His confession makes me gasp. What would it be like to have so much talent, so much vision, and not be able to express it? I go back and sit down. “Tell me what you need.”

“I begin a painting by taking a photo and breaking it into a grid. I’d need you to lay the grid out on the canvas.” He rushes to finish as his chest seizes. Coughs rack his body, and his face turns red.

He tries to explain but can’t get out the words, so I say, “I guess we’d talk through what shapes and colors to use in each square on the grid.”

He nods, so I continue. “Then I’d paint in the square, and we’d change it if it isn’t working?”

“Yes. Exactly.” The coughing has stopped, and he takes a deep breath. “What do you think?”

I run my eyes over the canvases. I’ve never seen anything like them before, and I doubt a pariah like me will be offered a chance like this ever again. I could learn from him.

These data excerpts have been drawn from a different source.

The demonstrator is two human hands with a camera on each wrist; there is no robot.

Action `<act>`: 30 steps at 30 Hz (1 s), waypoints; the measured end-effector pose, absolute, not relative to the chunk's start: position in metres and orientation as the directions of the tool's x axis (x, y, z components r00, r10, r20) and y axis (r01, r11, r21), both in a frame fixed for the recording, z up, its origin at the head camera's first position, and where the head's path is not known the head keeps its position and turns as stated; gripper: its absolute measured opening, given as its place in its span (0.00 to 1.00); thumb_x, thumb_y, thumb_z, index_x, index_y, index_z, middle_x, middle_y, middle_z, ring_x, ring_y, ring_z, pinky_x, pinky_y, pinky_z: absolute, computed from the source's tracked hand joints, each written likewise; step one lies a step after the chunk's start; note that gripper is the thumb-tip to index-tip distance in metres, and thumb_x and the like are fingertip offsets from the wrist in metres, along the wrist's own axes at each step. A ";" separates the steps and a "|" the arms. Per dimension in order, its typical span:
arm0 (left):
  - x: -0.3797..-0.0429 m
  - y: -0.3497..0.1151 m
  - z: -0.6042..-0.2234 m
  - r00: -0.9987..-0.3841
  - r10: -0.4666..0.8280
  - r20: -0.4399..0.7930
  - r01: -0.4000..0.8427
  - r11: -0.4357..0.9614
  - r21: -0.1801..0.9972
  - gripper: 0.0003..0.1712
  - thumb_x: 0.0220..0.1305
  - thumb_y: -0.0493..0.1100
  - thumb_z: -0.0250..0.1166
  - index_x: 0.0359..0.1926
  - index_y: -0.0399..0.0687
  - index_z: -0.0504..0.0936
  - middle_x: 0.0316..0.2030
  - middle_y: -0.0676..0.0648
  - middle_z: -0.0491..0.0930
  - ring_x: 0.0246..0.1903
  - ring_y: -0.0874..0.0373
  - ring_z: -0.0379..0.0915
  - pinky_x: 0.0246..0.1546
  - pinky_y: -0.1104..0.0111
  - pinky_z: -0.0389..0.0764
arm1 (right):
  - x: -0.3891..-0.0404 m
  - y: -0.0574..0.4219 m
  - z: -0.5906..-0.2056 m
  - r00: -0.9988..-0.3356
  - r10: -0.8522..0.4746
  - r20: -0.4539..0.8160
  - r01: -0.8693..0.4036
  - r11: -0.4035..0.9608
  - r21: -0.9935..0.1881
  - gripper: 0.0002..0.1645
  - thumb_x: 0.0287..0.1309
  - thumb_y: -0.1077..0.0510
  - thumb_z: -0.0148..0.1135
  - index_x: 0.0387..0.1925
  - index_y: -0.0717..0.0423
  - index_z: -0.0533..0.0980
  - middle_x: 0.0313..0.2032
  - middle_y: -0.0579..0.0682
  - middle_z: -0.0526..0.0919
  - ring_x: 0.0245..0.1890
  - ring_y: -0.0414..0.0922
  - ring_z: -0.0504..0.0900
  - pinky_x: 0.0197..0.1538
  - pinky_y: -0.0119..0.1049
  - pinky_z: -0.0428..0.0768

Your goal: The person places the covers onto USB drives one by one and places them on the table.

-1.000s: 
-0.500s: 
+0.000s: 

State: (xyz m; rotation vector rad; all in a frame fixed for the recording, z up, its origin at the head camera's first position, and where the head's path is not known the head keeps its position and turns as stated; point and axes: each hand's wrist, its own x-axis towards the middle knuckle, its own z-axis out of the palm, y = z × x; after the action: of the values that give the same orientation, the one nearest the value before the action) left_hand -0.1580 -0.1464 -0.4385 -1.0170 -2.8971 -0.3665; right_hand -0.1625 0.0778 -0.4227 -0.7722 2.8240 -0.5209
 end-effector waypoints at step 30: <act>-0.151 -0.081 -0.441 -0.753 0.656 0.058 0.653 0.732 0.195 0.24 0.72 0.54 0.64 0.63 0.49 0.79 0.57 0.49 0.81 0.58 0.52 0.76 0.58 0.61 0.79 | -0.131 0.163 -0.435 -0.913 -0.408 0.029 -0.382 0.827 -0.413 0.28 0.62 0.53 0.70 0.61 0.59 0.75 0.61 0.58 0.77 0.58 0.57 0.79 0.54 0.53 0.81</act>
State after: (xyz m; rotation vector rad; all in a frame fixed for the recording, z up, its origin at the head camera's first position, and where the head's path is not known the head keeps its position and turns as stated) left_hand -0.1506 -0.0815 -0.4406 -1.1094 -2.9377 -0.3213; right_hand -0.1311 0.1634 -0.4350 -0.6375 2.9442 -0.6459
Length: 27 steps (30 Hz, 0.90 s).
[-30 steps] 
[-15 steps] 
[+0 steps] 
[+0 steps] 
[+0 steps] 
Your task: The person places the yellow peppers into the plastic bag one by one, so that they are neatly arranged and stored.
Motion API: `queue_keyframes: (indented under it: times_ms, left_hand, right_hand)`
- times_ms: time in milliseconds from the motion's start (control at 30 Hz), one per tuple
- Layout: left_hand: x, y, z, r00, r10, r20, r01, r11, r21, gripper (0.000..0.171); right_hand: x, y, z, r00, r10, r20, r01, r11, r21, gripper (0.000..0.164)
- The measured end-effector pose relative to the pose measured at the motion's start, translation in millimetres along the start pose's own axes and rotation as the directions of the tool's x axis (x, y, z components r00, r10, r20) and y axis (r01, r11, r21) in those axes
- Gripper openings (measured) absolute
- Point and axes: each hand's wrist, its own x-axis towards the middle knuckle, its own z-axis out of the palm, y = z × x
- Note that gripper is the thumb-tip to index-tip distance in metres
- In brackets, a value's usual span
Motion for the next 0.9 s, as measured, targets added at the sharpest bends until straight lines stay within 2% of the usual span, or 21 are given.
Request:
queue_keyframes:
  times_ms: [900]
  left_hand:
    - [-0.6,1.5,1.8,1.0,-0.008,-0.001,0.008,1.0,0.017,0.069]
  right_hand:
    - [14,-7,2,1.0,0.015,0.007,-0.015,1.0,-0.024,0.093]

I’ve begun painting again, fighting my way through, experiencing moments of joy, times when I see my visions take form, when the feelings that roil me are tamed in paint.

Six months ago, I wanted to be top in my class, Zoich winner, Krell’s fawned-over protégée, but now that dream feels empty.

What feels right is to do all I can to be as good a painter as I can. And working with Willy Steam, helping him make his visions real…feels right on so many levels.

“I don’t want any secrets or confusion,” I say. “If I work on your painting, I want your dealer to know. And if someone buys it, I want them to know, too.”

“Complete transparency.” Steam glances at a half glass of water on the sawed-off tree trunk by his chair. “Agreed.” His hand closes around the orange plastic glass, and the water inside sloshes back and forth as he goes to drink from the straw.

I’m tempted to jump up and help, but I don’t because I know it would kill any chance I have to work for him.

I want this job, but I don’t want him to regret hiring me. “You should check my references. My boss at Artsy says he’d be happy to answer any questions.”

“Nope. I don’t need other references. I have Collin Krell’s.”

My head spins, and nausea rises from my gut.

“You can’t believe it,” Steam says.

I shake my head no.

“I didn’t either…at first. Collin was my student. I asked him for a name, and he suggested you.”

Now I’m the one struggling to speak. “Did he say why?”

“He said he failed you.”

“Not true. He taught me so much. He changed the way I look at painting.”

“Yes, he said you progressed, but he was not the teacher you needed.”

I’d love to ask Steam how Krell’s doing. Taysha told me she heard he’s in therapy. But I sense Steam’s told me all he intends to about Krell. “When would you need me to start?” I ask.